Saved data entries

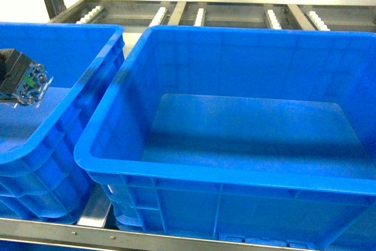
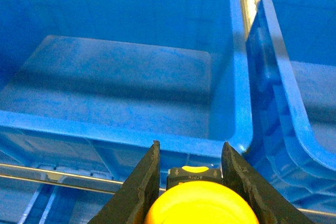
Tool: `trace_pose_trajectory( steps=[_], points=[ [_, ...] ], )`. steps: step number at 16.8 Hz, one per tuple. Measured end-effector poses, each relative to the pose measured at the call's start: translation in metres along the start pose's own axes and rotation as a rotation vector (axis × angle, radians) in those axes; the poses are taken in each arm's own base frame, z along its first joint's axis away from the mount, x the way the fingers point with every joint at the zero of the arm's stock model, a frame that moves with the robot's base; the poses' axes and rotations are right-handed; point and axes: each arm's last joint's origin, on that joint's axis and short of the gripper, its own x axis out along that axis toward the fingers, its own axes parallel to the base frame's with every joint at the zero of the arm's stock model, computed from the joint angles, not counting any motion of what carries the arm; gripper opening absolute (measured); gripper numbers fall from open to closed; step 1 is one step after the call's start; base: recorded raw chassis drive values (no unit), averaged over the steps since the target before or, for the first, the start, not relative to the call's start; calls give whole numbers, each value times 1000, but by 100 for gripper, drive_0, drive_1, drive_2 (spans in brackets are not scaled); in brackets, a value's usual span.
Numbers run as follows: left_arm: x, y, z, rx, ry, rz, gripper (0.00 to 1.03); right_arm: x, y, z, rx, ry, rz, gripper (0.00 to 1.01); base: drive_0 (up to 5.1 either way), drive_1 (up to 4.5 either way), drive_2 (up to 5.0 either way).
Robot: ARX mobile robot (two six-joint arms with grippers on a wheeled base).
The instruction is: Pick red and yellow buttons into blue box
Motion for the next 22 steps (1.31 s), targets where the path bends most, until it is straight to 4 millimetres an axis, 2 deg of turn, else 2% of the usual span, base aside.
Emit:
trace_pose_trajectory(
  steps=[4,7,10,12,14,18,22],
  points=[
    [16,-9,16,-11,-40,-52,18,13,9,21,-9,-53,40,32,0,0,0],
    [37,-19,26,-10,-15,-123,18,36,16,37,-18,-63,66,32,0,0,0],
    [72,-38,32,9,21,-212,18,66,25,37,-36,-13,91,32,0,0,0],
    [79,-42,33,11,30,-229,18,73,27,38,-42,-9,96,32,0,0,0],
    [92,-50,33,21,33,-250,18,89,28,43,-43,-8,91,32,0,0,0],
    [91,-49,35,41,-10,-203,18,92,28,44,-42,-6,90,32,0,0,0],
    [90,-34,31,31,1,-168,18,90,29,46,-43,-15,74,32,0,0,0]
  ],
)
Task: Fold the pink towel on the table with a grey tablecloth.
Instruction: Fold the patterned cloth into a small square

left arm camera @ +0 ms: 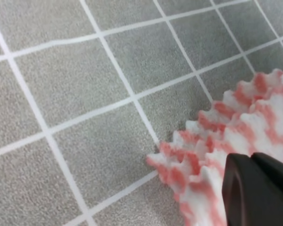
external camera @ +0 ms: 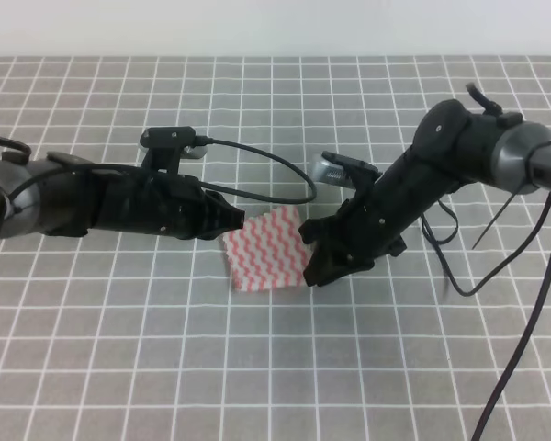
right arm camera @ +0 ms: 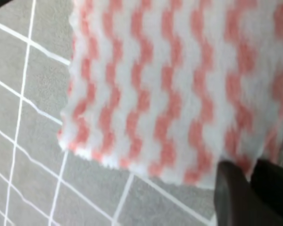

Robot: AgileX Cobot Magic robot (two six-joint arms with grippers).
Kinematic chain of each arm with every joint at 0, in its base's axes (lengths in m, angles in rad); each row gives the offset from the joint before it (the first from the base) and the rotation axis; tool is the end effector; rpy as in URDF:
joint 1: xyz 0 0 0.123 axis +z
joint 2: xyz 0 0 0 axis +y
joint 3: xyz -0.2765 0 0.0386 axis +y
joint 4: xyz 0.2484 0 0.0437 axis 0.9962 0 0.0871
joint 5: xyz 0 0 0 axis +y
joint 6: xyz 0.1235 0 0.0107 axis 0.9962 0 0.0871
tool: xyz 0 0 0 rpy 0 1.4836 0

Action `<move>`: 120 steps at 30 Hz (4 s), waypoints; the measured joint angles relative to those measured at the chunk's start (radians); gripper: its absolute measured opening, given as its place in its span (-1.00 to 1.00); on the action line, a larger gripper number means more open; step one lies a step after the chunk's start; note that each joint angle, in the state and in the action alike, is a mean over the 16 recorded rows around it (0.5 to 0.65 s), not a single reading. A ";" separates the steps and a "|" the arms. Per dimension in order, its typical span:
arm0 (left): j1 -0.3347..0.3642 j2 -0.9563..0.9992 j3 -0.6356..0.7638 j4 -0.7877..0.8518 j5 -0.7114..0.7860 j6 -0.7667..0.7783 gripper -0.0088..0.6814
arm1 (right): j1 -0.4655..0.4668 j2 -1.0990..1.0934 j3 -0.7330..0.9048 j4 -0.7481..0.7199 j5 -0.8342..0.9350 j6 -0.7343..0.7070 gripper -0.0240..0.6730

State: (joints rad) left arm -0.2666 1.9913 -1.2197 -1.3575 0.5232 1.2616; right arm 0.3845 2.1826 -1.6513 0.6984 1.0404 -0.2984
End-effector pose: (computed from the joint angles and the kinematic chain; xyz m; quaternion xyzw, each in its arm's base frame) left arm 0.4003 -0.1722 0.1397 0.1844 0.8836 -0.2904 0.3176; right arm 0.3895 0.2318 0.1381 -0.1634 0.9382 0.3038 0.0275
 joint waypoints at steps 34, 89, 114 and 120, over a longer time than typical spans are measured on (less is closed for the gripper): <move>0.016 -0.087 -0.030 0.016 0.013 -0.049 -0.98 | -0.003 0.093 -0.142 0.047 -0.198 0.054 -0.97; -0.068 -0.014 -0.030 0.299 0.227 -0.272 -0.98 | -0.008 0.042 -0.148 0.002 -0.011 0.076 -0.97; -0.071 -0.237 0.029 0.357 -0.025 -0.269 -0.98 | -0.024 -0.048 -0.142 -0.098 0.027 0.086 -0.97; -0.070 -0.487 0.184 0.345 -0.166 -0.269 -0.98 | -0.026 -0.183 -0.080 -0.161 0.002 0.100 -0.97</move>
State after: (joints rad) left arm -0.3369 1.5041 -1.0355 -1.0122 0.3575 0.9924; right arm 0.3582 1.9996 -1.7309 0.5378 1.0419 -0.1983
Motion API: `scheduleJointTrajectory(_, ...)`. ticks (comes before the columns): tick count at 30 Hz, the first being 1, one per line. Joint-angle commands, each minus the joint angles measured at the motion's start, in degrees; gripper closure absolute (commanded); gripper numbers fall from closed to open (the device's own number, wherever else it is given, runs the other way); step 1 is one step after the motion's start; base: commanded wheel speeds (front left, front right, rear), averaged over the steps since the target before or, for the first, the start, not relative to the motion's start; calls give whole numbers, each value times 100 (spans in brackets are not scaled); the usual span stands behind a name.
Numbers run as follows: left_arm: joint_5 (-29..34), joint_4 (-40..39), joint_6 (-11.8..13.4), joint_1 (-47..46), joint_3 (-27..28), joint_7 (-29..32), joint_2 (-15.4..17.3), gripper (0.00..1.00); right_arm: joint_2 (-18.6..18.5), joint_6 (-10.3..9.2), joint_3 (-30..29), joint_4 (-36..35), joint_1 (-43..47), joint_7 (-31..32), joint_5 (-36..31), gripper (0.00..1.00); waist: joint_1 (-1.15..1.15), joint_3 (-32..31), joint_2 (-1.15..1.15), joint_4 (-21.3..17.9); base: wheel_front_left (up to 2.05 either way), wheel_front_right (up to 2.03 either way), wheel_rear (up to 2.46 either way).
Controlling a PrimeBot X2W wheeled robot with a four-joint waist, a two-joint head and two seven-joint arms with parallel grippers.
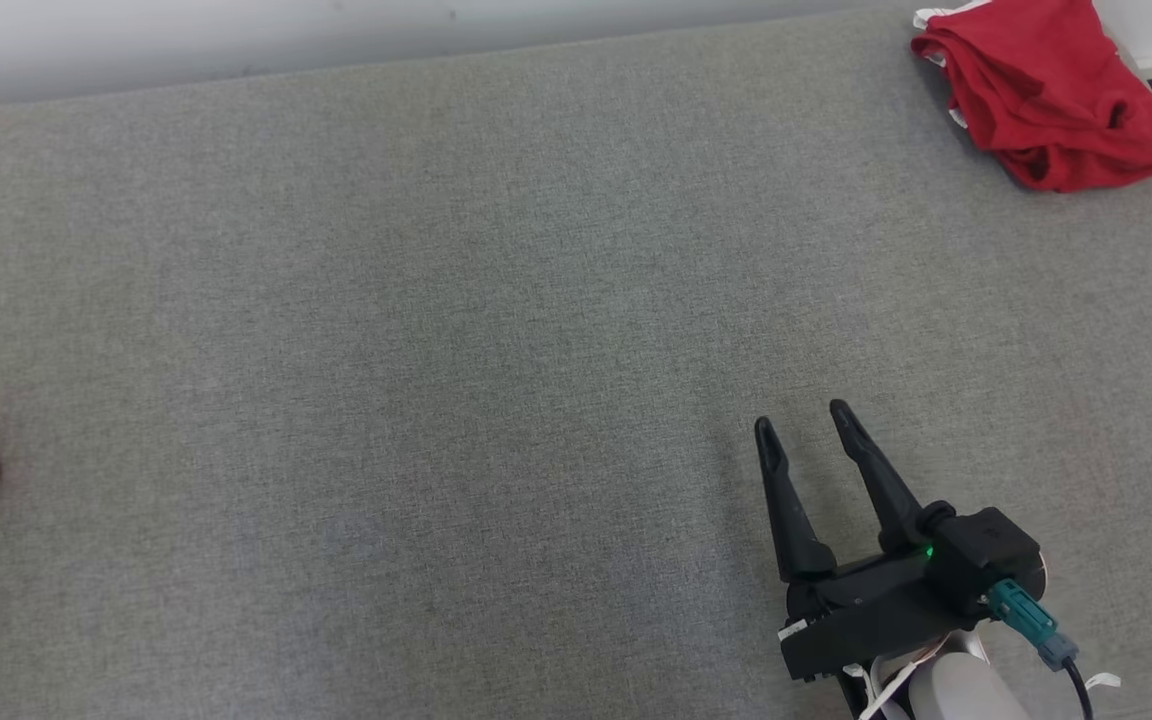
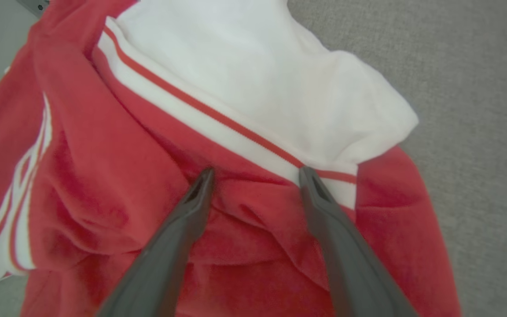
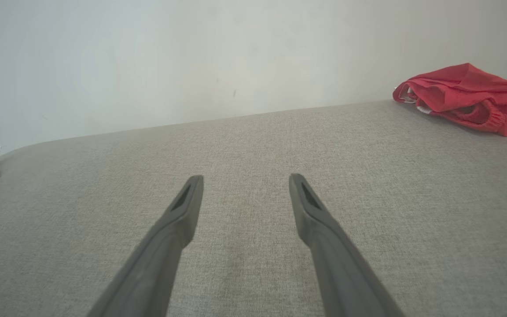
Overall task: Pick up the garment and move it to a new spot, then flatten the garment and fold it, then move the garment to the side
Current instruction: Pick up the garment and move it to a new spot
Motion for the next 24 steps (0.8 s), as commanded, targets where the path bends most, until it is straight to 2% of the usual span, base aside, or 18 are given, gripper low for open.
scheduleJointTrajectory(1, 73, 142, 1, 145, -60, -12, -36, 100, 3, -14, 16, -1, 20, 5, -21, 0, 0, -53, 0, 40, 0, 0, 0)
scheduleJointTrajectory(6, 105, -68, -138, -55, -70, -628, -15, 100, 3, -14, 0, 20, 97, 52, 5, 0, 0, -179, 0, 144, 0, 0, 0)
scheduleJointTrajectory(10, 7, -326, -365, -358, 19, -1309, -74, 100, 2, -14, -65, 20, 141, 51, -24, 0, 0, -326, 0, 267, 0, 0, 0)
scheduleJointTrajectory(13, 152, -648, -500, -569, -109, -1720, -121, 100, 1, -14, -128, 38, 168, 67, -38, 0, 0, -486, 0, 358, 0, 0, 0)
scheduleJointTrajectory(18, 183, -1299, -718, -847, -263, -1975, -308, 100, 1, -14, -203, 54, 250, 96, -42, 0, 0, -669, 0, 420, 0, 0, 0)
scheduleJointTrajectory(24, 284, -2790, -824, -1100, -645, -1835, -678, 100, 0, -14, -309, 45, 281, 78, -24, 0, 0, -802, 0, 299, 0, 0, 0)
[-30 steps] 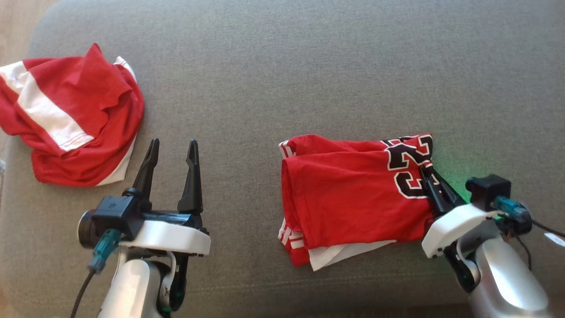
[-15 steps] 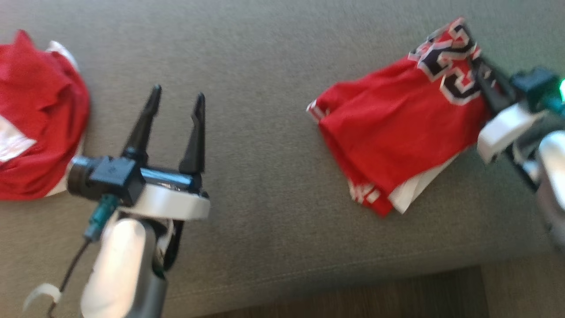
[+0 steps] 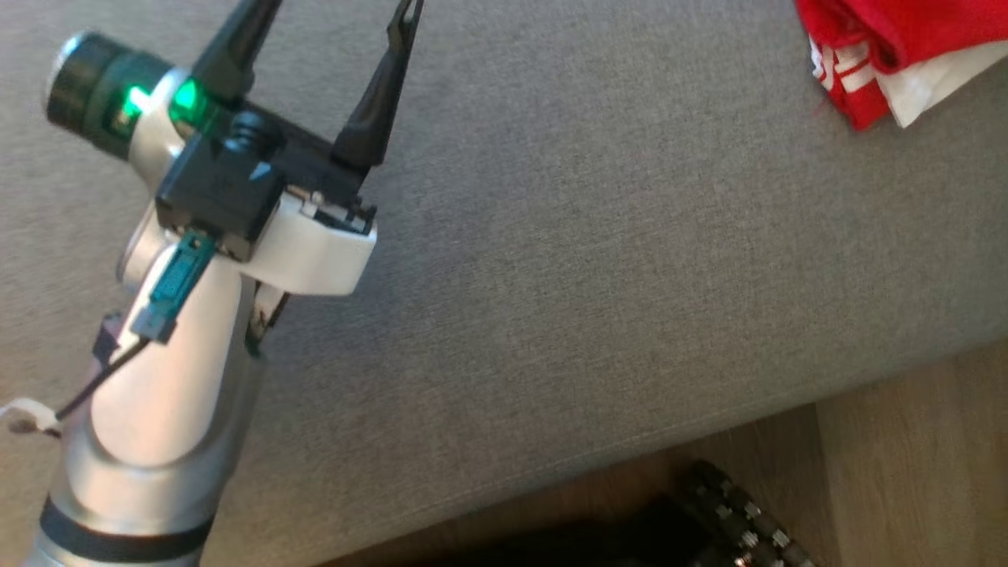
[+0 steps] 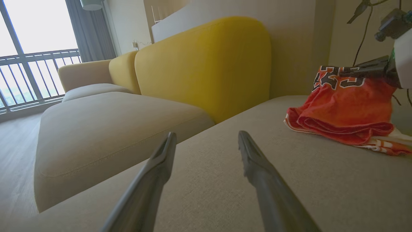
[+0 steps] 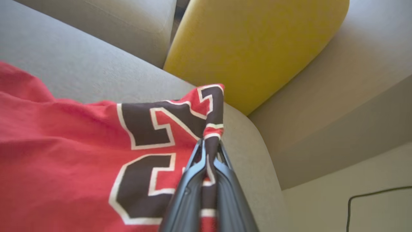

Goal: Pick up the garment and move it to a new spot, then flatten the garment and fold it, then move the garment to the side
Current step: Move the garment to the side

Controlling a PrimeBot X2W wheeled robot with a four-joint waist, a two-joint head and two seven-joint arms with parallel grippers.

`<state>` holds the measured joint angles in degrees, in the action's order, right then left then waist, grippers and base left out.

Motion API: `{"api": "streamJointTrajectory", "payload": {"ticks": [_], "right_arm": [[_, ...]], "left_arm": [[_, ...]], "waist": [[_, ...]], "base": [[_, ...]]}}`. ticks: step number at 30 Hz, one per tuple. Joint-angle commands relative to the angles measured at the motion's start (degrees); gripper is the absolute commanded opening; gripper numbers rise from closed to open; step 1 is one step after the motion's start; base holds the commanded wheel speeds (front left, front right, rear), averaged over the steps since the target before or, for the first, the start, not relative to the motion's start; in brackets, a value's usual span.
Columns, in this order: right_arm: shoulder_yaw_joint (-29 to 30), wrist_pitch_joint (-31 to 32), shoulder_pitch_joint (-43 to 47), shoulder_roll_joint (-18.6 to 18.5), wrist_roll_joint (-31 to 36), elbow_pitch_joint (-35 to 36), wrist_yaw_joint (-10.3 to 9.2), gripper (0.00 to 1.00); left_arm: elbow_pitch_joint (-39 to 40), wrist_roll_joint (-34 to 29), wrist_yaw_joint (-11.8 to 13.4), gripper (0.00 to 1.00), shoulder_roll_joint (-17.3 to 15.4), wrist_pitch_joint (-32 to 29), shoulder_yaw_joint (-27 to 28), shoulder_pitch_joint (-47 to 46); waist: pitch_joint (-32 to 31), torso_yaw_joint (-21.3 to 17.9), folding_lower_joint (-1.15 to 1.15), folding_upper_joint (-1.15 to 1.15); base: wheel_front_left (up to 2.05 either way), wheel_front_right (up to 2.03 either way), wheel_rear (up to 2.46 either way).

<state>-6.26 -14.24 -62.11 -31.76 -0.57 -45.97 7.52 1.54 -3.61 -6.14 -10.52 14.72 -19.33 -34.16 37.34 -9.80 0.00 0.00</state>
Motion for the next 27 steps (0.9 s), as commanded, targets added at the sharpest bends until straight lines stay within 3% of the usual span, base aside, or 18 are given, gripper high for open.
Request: {"api": "streamJointTrajectory", "payload": {"ticks": [1,8,27], "right_arm": [[0.5,-0.68,-0.34,-1.0,0.4,0.49,-0.03,0.0],[2.3,-0.74,-0.99,-1.38,0.21,3.98,-0.03,0.0],[5.66,-0.75,0.6,-2.64,0.36,2.51,-0.03,0.0]], "left_arm": [[2.5,0.27,-0.41,1.0,-1.49,0.15,1.18,-1.58],[5.95,1.23,-0.58,1.0,-2.5,-1.09,0.87,-3.72],[6.45,3.82,1.68,1.0,-1.61,0.06,0.94,-1.05]], "waist": [[3.89,-2.72,0.0,0.0],[5.83,-2.75,0.0,0.0],[3.81,-0.06,0.0,0.0]], "base": [[0.0,0.0,0.0],[0.0,0.0,0.0],[0.0,0.0,0.0]]}}
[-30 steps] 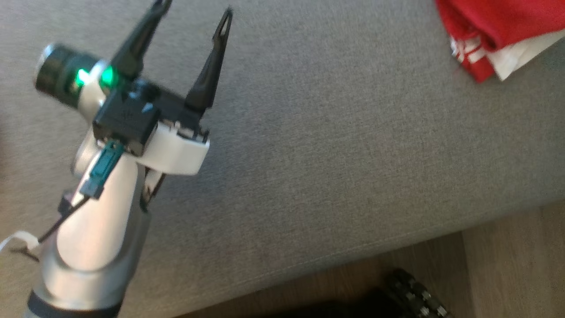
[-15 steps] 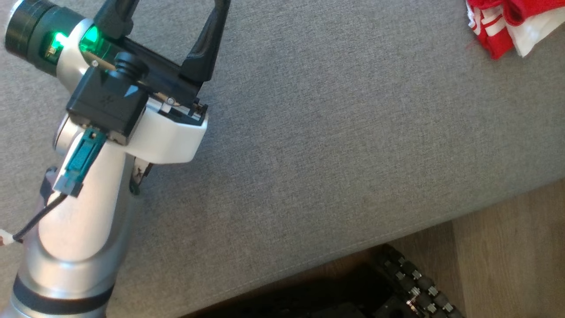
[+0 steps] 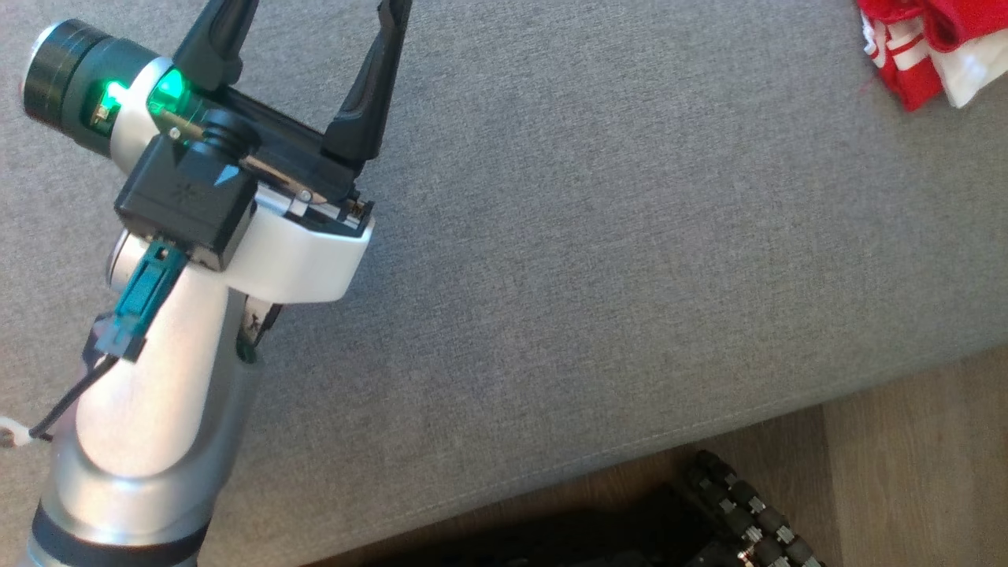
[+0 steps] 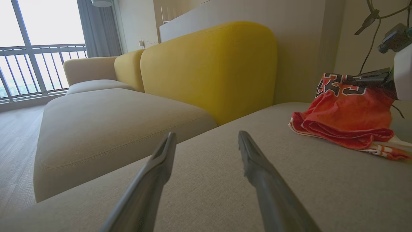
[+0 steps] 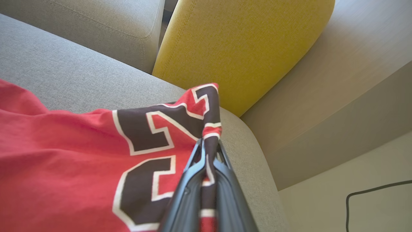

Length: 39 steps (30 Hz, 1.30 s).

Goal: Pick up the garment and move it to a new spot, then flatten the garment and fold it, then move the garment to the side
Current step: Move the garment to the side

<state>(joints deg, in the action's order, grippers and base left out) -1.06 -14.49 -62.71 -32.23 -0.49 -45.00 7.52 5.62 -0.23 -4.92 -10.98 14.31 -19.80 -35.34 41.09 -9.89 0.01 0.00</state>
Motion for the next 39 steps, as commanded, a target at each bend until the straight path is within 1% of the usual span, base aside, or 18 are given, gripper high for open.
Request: {"api": "streamJointTrajectory", "payload": {"ticks": [1,17,21,22,23,26,27,30,33,39], "right_arm": [[0.5,-0.51,1.24,-2.15,0.41,1.66,-0.03,0.0],[2.28,-0.51,2.17,-2.66,0.09,1.81,-0.03,0.0],[1.84,-0.51,2.48,-2.75,0.25,1.03,-0.03,0.0],[1.25,-0.51,2.55,-2.72,0.13,1.51,-0.03,0.68],[0.64,-0.51,2.86,-2.4,-0.78,1.54,-0.03,1.0],[-1.79,-0.51,4.49,-2.52,-2.99,1.62,-0.03,1.0],[-1.79,-0.51,4.49,-2.52,-2.99,1.62,-0.03,1.0],[-3.9,-0.51,6.75,-3.09,-4.69,3.15,-0.03,1.0],[-5.54,-0.51,8.57,-2.82,-5.5,4.25,-0.03,1.0],[-8.04,-0.51,10.02,-0.29,-6.78,6.03,-0.03,1.0]], "left_arm": [[2.45,0.46,0.51,1.0,-1.19,0.49,1.38,0.16],[1.97,1.34,1.31,1.0,-1.11,0.66,0.81,-0.2],[1.93,1.67,1.42,1.0,-0.92,0.67,0.61,-0.24],[1.85,1.81,1.43,1.0,-0.8,0.68,0.53,-0.24],[1.67,1.98,1.44,1.0,-0.64,0.68,0.46,-0.22],[0.92,2.66,1.61,1.0,0.24,0.68,0.24,0.05],[0.92,2.66,1.61,1.0,0.24,0.68,0.24,0.05],[0.5,3.71,1.93,1.0,1.75,0.68,0.14,1.13],[-0.4,4.98,2.47,1.0,2.62,0.68,1.21,3.28],[-0.4,6.34,3.34,1.0,3.72,0.68,4.43,7.5]], "waist": [[0.19,0.06,-0.01,0.0],[0.24,0.47,-0.01,0.0],[-0.33,0.74,-0.01,0.0],[-0.53,0.86,-0.01,0.0],[-0.85,1.0,-0.01,0.0],[-2.52,1.76,-0.01,0.0],[-2.52,1.76,-0.01,0.0],[-5.64,2.95,-0.01,0.0],[-8.82,3.68,-0.01,0.0],[-15.08,5.79,-0.01,0.0]], "base": [[0.0,0.0,0.0],[0.0,0.0,0.0],[0.0,0.0,0.0],[0.0,0.0,0.0],[0.0,0.0,0.0],[0.0,0.0,0.0],[0.0,0.0,0.0],[0.0,0.0,0.0],[0.0,0.0,0.0],[0.0,0.0,0.0]]}}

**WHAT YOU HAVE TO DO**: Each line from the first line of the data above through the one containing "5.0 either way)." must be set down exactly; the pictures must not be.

**REPLY**:
Tool: `trace_pose_trajectory( steps=[_], points=[ [_, ...] ], )`. steps: step number at 16.8 Hz, one per tuple. Measured end-effector poses, each relative to the pose measured at the call's start: translation in metres along the start pose's own axes and rotation as a rotation vector (axis × angle, radians) in those axes; the poses are taken in each arm's own base frame, z along its first joint's axis away from the mount, x the way the fingers point with every joint at the zero of the arm's stock model, a frame that moves with the robot's base; the poses' axes and rotations are right-handed; point and axes: each arm's last joint's origin, on that joint's axis and short of the gripper, its own x axis out along that axis toward the fingers, its own axes parallel to the base frame's with every joint at the zero of the arm's stock model, computed from the joint angles, not counting any motion of what carries the arm; gripper opening absolute (measured); gripper numbers fall from open to closed; step 1 is one step after the call's start; base: recorded raw chassis drive values (no unit), averaged over the steps since the target before or, for the first, the start, not relative to the call's start; calls give whole numbers, each value times 1000, but by 100 for gripper, drive_0, drive_1, drive_2 (spans in brackets are not scaled); in brackets, a value's usual span.
Numbers run as follows: left_arm: x, y, z, rx, ry, rz, gripper (0.00 to 1.03); right_arm: x, y, z, rx, ry, rz, gripper (0.00 to 1.01); base: drive_0 (up to 5.1 either way), drive_1 (up to 4.5 either way), drive_2 (up to 5.0 either way).

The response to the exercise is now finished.